** Supplied material follows **
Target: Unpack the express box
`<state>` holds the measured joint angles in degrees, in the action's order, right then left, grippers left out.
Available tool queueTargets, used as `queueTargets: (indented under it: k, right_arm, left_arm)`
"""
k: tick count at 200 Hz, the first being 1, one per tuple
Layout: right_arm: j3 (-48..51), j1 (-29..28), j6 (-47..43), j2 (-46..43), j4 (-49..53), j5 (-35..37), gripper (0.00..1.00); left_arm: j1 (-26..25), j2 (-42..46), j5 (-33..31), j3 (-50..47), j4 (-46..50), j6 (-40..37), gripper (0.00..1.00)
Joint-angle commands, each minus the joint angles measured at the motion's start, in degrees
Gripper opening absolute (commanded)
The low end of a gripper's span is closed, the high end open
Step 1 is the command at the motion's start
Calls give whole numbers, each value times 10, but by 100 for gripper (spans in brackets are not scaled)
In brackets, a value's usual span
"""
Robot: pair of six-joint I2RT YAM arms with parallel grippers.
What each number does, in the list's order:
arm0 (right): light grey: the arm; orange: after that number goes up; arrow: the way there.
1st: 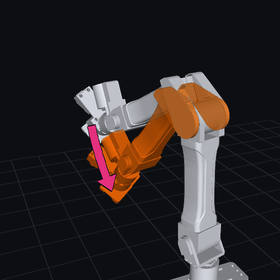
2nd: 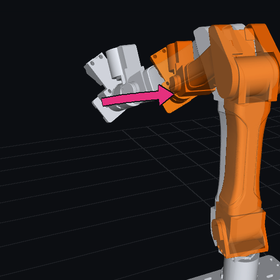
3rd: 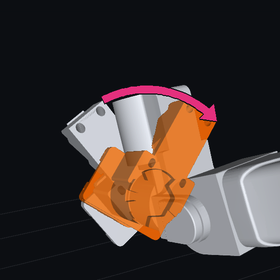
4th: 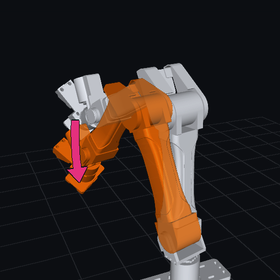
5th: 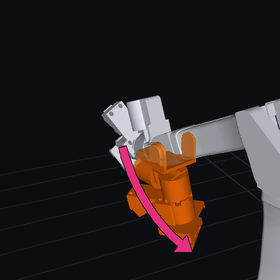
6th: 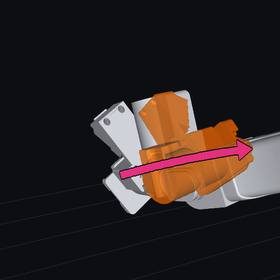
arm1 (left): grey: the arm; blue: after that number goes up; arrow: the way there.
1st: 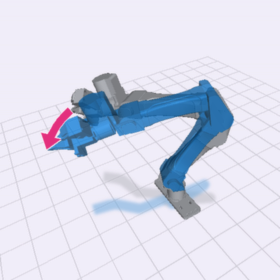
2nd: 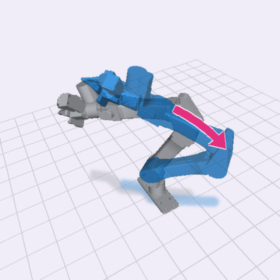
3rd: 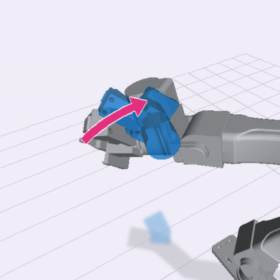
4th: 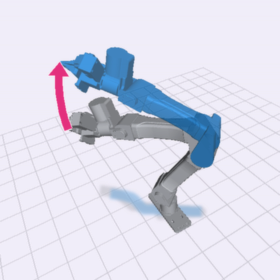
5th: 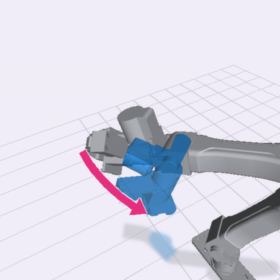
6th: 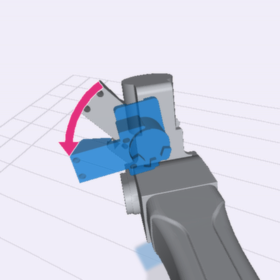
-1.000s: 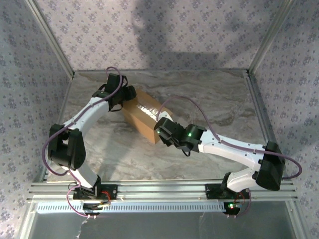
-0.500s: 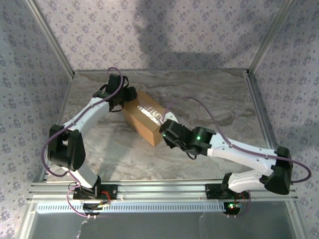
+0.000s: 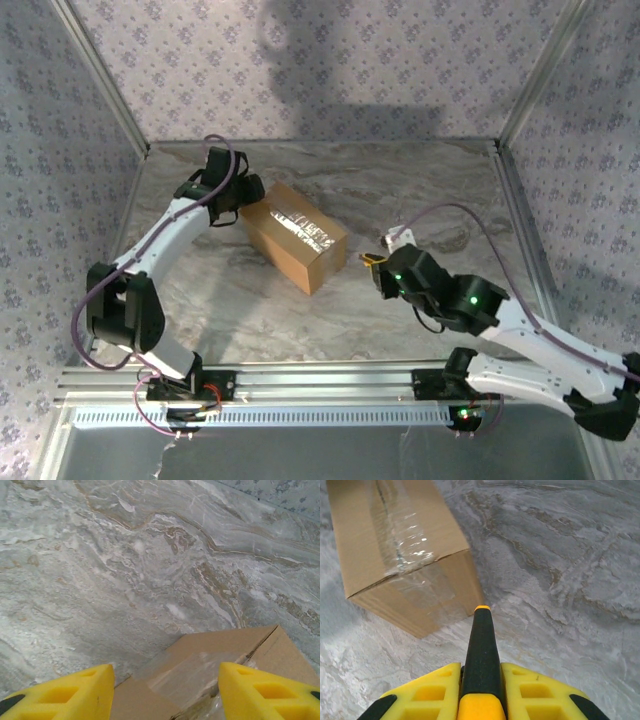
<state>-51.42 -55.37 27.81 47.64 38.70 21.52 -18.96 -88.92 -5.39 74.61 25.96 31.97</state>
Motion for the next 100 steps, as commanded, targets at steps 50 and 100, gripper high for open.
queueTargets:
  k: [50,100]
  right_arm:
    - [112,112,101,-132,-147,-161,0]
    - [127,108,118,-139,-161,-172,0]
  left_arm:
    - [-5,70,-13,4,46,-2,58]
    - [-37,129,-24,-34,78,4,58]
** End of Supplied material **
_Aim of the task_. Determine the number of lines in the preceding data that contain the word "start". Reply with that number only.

_Problem solution_. 2